49. Bölüm (yeni)

1.2K 183 147
                                    

Herkese merhaba, nasılsınız?

Beni sorarsanız hiç iyi değilim. Wattpad kapatıldığı günden beri yarım kalmış hissediyorum.

Gerçekten moralim o kadar bozuldu ki vpn ile girsem bile asla yeni bölüm yazamadım. Şu an yazdığım bölüm de maalesef hiç içime sinmedi ama yinede yayımlamak istedim.

Kitappad uygulamasını da aslında yeni çözebildim sayılır. Açıkcası pek beğenmedim ama mecbur gibi bir şeyim. Çizgi stüdyoyu kurcaladım ama onu asla anlayamadım. Eski bölümleri kitappadde  yayınlamaya başladım ve yeni bölümleri ilk burada yayınlayacağımı da bilin. Wattpade asla giremeyen, vpn kullanamayanlar için diğer uygulamaya geçtim.

Önce Wattpad ardından Instagram derken özgürlüğünüzün bu şekilde kısıtlanmasını artık son bulmasını diliyorum. Instagram için hâlâ umudum olsa da ne yazık ki Wattpad için artık bir umut besleyemiyorum.

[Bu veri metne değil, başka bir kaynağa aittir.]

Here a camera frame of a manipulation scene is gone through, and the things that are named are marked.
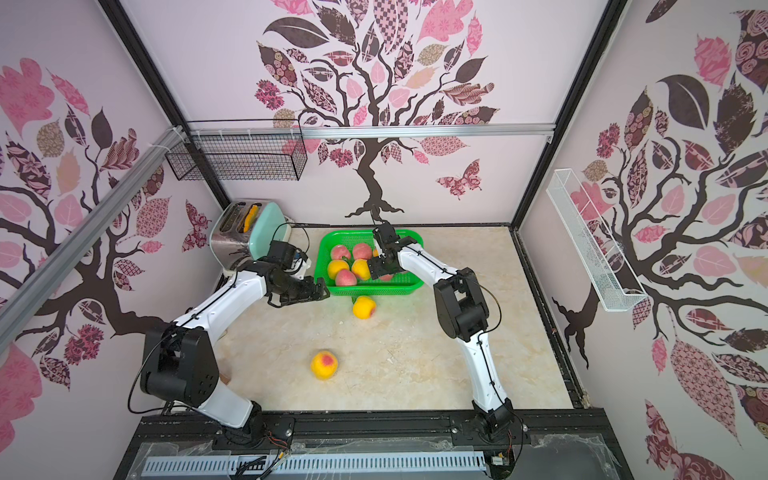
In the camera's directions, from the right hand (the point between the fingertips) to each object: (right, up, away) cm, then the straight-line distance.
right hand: (384, 269), depth 100 cm
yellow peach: (-17, +1, 0) cm, 17 cm away
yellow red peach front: (-16, -25, -21) cm, 36 cm away
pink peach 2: (-13, -2, -6) cm, 14 cm away
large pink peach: (-8, +6, +3) cm, 11 cm away
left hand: (-21, -9, -13) cm, 26 cm away
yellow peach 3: (-6, -12, -8) cm, 16 cm away
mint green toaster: (-47, +13, -4) cm, 49 cm away
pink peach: (-16, +6, +3) cm, 17 cm away
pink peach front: (+1, -2, -7) cm, 8 cm away
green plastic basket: (+7, -5, +3) cm, 9 cm away
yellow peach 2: (-8, +1, -2) cm, 8 cm away

Tiktok hesabımı tekrar bırakıyorum ne olur ne olmaz birbirimize ulaşmak için. çünkü vpn engeli de gelecek diye bir duyum aldım umarım doğru değildir.

@eangel125 hesap ismi

Bu arada video, edit gönderi gibi paylaşımlar yapmayı çok becerebilen biri değilim. Tiktok hesabıma girerseniz amatörlüğümü anında anlarsınız zaten.
😂

Güzel editleriniz ve etiketleriniz beni mutlu eder.🙏

***

Keyifli okumalar

Umarım bölümü beğenirsiniz ♥️


🌿

Göktürk komutanın tahsis ettiği odada Dougal ile kısa bir süre dinlendikten sonra kapı tekrar çalındı. Kapıyı açtığımda Göktürk komutanın ciddi bakışlarıyla karşılaştım.

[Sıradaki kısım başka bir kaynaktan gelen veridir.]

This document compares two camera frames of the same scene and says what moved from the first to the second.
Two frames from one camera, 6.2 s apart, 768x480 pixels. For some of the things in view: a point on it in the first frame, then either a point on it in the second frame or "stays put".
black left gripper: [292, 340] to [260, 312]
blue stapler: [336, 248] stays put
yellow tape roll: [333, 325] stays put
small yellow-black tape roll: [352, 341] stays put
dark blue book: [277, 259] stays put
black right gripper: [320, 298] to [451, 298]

"Tuğra, biraz konuşabilir miyiz?" diye sordu. Omzumun üzerinden arkamı döndüğümde yatakta uzanan Dougal'la göz göze geldim. Dougal, başıyla onaylayınca tekrar önüme dönüp komutanıma baktım ve odadan dışarıya çıktım.

Yarım saat kadar önce Rob'un ameliyatını yapan doktorlar ameliyattan çıkmış ve Rob hakkında bilgi vermişlerdi. Rob'un durumunun şu an stabil, ama ciddi bir kan kaybı yaşadığını söylediklerinde korkuyla onları dinlemiştim. Acil olarak üç ünite kan verdik ve ameliyatı başarıyla tamamladık dediklerinde ilk işim kan grubunu öğrenmek olmuştu. Rob'un kan grubu 0 negatifti, bunu aklımın önemli odasına yazdım. Bir de önümüzdeki 24 saatin kritik olduğunu ve onu yoğun bakımda gözlem altında tutacaklarını söyleyerek yanımızdan ayrılmıştı doktorlar.

Birazdan onu görmeye girecektim.

Koridorda yürürken, Göktürk komutanın arkasında sessizce ilerledim. Konuşmak için uygun bir yer bulduğunda durdu ve bana döndü. Koridorlarda eski Pençe timimin yeni askerleri nöbet tutuyorlardı. Sude, Hasan ve Efe bizi görünce yerlerinde dikleşmişlerdi yine de gözleri açık bir şekilde beklemeye devam ediyorlardı. Yeni üyeler oldukça dsiplinliydi ve gerekmedikçe konuşmuyorlardı. Sohbet genelde Yusuf abi, Kadir abi ve Emir arasında dönüyordu.

"Babana haber vermeyi düşünüyor musun?" Göktürk komutanın doğrudan sesi ile bakışlarım anında ona döndü. Gözlerimin içine bakarak hemen cevap bekliyordu. Bu soru beni hazırlıksız yakalamıştı.

"Babamla çok sık konuşuyor musunuz?" Diye sordum tebessüm ederek ben de. Göktürk komutan cevap vermek yerine aceleci bir hımm sesi çıkardı ve kollarını göğsünde kavuşturarak az önceki sorusuna cevap vermemi beklediğini belli eden bir bakış attı.